The proposed model for reform of Three Waters - water, wastewater and stormwater - has caused much angst and rhetoric from both the informed and uninformed. And quite understandably, given the tens of billions of dollars at stake.
Few would disagree that reform is needed. Water infrastructure has beenunderfunded for decades and the need for significant investment has never been more apparent.
But this is where the problem lies.
Councils are currently limited by the amount of money they can borrow to fund this necessary infrastructure. With investment issues the key driver of these reforms, councils are hobbled from the starting line because of their current high levels of debt.
In the current Three Waters proposal, it is planned that council water assets are transferred into four new Water Service Entities (WSE). What this will do is help separate the WSE’s assets from councils’ balance sheets - but with the councils still retaining ownership.
Once separated, the WSE should have much more ability to borrow necessary funds for infrastructure investment as the capital markets should see them as no longer part of the councils’ debt limits. How much they can truly borrow and under what conditions and prices will be determined when they actually go to the increasingly volatile markets (and all this has taken so long that sadly we have missed the low-interest rate window and the ability to get on and invest, upgrade and build).

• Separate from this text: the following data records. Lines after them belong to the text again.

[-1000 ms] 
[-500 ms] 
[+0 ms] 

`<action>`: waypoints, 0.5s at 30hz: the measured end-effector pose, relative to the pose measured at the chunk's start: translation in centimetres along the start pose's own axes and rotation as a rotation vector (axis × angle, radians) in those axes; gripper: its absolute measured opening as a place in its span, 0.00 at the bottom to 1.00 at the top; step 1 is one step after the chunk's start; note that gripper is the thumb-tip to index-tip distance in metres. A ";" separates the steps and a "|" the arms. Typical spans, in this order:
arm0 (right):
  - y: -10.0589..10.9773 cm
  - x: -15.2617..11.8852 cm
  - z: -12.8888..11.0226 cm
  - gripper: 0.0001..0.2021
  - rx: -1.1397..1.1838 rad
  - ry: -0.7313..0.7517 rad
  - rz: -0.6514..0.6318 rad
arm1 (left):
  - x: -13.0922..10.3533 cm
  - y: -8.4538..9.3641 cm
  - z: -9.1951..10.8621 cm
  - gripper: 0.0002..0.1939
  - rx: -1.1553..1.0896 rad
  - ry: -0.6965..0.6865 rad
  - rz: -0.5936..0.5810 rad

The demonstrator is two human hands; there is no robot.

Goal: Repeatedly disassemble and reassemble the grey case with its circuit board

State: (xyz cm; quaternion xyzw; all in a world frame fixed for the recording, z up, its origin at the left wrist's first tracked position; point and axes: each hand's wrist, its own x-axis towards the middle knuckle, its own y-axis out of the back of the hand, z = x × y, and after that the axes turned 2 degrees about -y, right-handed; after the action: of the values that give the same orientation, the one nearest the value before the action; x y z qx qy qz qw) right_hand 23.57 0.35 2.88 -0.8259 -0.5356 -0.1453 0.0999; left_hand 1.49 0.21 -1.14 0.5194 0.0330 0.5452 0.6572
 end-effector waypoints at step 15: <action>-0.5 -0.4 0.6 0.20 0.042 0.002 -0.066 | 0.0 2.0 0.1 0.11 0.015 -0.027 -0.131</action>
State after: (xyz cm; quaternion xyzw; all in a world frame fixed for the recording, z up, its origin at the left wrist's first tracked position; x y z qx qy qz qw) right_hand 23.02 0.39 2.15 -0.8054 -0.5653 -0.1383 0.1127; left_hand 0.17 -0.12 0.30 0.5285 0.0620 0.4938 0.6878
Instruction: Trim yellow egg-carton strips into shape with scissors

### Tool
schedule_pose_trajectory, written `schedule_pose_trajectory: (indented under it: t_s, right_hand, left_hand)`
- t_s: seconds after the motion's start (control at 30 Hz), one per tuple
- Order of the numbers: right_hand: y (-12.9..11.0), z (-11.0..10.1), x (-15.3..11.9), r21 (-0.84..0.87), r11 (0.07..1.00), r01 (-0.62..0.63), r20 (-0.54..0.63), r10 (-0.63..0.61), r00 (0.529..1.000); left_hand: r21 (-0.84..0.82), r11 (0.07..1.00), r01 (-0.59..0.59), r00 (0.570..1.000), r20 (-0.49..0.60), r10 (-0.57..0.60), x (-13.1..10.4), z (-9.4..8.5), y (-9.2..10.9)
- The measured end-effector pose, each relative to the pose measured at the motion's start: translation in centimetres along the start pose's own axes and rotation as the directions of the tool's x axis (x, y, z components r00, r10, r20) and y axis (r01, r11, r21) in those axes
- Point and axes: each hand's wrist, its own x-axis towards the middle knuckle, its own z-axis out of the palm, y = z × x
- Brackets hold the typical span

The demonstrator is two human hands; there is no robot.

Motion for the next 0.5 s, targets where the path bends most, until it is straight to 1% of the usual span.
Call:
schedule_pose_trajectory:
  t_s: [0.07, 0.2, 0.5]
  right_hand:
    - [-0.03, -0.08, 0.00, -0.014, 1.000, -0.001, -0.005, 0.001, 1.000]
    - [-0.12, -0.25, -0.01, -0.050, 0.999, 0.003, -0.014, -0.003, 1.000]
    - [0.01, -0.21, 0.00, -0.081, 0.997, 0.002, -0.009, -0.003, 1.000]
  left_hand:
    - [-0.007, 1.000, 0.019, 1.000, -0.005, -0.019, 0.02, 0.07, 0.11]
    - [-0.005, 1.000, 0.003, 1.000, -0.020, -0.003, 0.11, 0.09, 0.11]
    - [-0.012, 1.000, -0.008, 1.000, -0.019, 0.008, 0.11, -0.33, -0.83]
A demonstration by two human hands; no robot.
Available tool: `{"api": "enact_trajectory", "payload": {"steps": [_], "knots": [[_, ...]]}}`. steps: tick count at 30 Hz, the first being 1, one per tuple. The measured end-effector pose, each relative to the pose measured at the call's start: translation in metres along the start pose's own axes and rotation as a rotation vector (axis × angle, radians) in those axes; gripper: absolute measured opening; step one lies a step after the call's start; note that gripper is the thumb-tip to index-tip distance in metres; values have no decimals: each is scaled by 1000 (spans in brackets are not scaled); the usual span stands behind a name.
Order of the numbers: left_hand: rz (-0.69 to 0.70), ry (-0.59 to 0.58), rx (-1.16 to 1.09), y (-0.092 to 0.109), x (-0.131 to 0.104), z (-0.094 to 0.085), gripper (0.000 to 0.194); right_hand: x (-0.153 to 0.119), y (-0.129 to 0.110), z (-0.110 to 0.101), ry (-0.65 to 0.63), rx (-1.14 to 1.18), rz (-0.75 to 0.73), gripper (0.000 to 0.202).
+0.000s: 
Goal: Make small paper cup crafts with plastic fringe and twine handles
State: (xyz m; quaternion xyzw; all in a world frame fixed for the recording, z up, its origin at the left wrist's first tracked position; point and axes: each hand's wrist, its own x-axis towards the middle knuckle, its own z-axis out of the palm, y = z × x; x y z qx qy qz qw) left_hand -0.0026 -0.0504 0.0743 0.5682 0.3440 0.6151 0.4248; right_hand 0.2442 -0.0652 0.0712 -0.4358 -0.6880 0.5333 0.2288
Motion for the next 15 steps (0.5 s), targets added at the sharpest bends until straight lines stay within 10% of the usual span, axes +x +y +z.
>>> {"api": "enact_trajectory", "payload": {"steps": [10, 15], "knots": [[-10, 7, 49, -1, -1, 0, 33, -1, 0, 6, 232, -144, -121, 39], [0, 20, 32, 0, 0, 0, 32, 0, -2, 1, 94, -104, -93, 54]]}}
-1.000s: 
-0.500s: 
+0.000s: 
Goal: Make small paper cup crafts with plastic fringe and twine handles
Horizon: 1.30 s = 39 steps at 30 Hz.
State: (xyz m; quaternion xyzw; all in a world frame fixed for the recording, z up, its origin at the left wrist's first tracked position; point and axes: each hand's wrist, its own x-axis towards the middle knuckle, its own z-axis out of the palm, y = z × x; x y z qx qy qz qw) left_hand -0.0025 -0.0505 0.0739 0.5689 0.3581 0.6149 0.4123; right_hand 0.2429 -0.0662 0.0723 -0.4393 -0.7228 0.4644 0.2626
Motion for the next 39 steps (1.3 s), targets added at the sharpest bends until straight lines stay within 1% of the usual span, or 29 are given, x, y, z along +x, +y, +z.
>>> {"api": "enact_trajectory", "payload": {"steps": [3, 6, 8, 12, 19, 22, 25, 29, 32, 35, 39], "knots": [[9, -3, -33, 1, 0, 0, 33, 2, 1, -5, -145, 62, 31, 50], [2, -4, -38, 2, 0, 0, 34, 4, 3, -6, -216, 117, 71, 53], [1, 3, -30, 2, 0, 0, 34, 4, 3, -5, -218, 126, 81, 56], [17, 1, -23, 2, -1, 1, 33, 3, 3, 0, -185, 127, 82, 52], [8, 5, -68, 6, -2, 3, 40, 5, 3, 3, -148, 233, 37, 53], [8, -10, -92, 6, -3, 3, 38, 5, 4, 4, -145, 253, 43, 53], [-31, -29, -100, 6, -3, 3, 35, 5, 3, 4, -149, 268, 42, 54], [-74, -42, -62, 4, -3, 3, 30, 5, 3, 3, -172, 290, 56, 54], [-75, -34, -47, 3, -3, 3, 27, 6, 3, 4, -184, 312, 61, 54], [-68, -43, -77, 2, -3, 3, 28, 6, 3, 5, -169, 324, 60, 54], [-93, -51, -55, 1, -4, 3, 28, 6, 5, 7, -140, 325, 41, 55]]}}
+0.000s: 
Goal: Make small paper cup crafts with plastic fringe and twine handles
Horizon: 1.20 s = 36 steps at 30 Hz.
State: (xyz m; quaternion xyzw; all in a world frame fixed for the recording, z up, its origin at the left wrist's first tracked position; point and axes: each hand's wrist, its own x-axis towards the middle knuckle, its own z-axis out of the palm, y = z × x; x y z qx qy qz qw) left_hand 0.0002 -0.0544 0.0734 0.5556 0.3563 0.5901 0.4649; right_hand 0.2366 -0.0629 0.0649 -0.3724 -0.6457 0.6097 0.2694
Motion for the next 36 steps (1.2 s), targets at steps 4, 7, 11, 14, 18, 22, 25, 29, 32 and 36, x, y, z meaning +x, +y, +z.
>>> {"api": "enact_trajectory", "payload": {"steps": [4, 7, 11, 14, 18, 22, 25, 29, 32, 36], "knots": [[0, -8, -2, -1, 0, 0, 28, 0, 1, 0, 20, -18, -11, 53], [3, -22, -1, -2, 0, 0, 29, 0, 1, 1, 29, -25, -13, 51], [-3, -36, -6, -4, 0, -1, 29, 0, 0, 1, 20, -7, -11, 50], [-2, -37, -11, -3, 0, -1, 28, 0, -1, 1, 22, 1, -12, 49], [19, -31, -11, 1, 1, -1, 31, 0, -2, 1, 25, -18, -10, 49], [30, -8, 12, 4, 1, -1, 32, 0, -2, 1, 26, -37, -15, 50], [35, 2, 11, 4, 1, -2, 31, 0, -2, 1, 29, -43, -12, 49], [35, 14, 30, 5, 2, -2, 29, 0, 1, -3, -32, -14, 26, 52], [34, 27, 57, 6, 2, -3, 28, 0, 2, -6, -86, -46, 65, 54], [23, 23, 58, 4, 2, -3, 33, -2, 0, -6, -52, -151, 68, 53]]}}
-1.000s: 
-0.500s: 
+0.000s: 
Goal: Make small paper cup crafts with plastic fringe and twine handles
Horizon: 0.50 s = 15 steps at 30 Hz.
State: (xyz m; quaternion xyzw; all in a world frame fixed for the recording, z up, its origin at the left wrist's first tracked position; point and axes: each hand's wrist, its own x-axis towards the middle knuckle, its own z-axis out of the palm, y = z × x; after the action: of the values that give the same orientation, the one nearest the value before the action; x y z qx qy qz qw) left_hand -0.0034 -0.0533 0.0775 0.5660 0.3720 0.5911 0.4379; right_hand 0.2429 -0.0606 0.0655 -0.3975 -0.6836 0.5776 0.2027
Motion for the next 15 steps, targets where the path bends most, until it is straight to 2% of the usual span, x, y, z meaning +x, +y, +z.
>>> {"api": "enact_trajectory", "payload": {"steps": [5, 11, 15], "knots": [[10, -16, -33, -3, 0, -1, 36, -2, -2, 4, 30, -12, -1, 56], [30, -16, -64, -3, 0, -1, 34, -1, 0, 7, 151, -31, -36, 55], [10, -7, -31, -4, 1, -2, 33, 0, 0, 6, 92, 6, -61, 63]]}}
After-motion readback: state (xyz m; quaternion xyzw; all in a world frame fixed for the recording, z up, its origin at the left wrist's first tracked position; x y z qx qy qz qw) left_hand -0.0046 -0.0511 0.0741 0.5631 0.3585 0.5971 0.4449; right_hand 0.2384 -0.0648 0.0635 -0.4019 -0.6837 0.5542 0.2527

However, there is one more critical step that must be resolved, as the litmus test of separation turns not on ownership of assets but control.
While councils will still own the WSE, they cannot control these entities to effect separation. And this is pivotal.
The common view of capital markets (e.g. banks) is that, effectively, councils could appoint no more than 50 per cent of the board of directors of the WSE if they were considered not to “control” them. The Government’s response to this has been to provide for councils to appoint 50 per cent of a WSE’s board of directors. The other 50 per cent, all or in part, has to be given to other appointments that are not related parties to the councils.
The Crown has decided that this other 50 per cent will be made up solely of mana whenua in a co-governance arrangement.
The structure is rather complex and multi-layered. The overall group - 50 per cent mana whenua and 50 per cent council - will then appoint a panel that then appoints the boards, that then appoints and monitors the management that operates the WSE.
Of course, one of the risks of 50/50 joint ventures is the possibility of an impasse. Either of these parties, mana whenua or the councils, could “block vote”, effectively a veto. This is a not uncommon practice on commercial boards. However, with good competent directors, this would be unlikely.
There are other risks too.
It is unclear where the buck will finally rest should the WSE be unable to raise the required capital for the required investments - it is unlikely to be the debt-laden councils.
Effective public scrutiny of the WSE has also been raised as a concern, with the Auditor-General noting WSE are accountable to neither ratepayers nor to Parliament (WSE are not Crown entities).
Also significant is the question of how stormwater will be managed by the four WSE. When rainfall exceeds the capacities of the pipes, stormwater flows overland and often through private properties. Who will be responsible for managing the overland flow path? This is land use best managed by local councils.
Flooding and flood management are best managed by regional councils with their statutory responsibilities and powers.
Will the new reforms deliver lower water prices compared to no reform, as the Government has stated?
This should be the case but the cost of the reforms appears significant such as the reported price of $750 million for a new IT system. Statistically, IT projects of that size are considered very high risk and don’t have a good history of being on time and on budget.
It is also important that the WSE price the true long-run cost of its services, and pay no dividend. That is, use all the funds for reinvestment.
It is perhaps not a surprise then that numerous people, and many councils, are feeling frustrated with this proposed Three Waters model. Suddenly they will lose control of significant, ratepayer-built assets.
However, urgent reform is required, and the sooner the better.
If we are going to run with this proposed Three Waters model, the Government needs to address key concerns, explain the costs/benefits, assess the co-governance model and get on with implementation.
- David Clarke is a former engineer, merchant banker and a past chairman of Watercare.